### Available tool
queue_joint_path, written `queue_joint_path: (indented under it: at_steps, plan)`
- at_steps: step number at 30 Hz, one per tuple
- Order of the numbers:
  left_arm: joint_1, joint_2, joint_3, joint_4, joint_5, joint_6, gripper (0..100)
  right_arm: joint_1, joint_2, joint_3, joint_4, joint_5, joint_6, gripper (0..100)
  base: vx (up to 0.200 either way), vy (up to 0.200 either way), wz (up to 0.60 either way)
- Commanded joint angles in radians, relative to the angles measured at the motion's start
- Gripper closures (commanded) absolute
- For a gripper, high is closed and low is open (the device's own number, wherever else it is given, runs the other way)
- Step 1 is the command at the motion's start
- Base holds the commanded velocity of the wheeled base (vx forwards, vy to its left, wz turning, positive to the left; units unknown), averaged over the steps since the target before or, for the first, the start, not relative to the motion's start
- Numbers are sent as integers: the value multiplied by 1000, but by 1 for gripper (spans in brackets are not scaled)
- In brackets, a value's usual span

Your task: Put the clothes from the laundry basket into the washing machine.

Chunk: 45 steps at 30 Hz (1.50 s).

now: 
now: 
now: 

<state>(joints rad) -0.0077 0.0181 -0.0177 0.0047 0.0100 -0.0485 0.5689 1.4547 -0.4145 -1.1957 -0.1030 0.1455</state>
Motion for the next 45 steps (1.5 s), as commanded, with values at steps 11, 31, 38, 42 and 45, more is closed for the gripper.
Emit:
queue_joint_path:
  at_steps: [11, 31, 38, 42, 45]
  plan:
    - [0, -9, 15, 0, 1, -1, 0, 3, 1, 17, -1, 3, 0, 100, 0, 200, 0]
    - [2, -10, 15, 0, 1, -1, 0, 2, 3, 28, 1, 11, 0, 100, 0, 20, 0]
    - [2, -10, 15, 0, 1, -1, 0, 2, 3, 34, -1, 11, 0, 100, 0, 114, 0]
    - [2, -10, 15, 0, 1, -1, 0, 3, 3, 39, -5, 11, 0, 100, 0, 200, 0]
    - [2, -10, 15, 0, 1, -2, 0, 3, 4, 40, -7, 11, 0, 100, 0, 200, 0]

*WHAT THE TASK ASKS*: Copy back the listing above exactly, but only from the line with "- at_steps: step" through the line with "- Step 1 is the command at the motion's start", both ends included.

*WORKED SOLUTION*:
- at_steps: step number at 30 Hz, one per tuple
- Order of the numbers:
  left_arm: joint_1, joint_2, joint_3, joint_4, joint_5, joint_6, gripper (0..100)
  right_arm: joint_1, joint_2, joint_3, joint_4, joint_5, joint_6, gripper (0..100)
  base: vx (up to 0.200 either way), vy (up to 0.200 either way), wz (up to 0.60 either way)
- Commanded joint angles in radians, relative to the angles measured at the motion's start
- Gripper closures (commanded) absolute
- For a gripper, high is closed and low is open (the device's own number, wherever else it is given, runs the other way)
- Step 1 is the command at the motion's start

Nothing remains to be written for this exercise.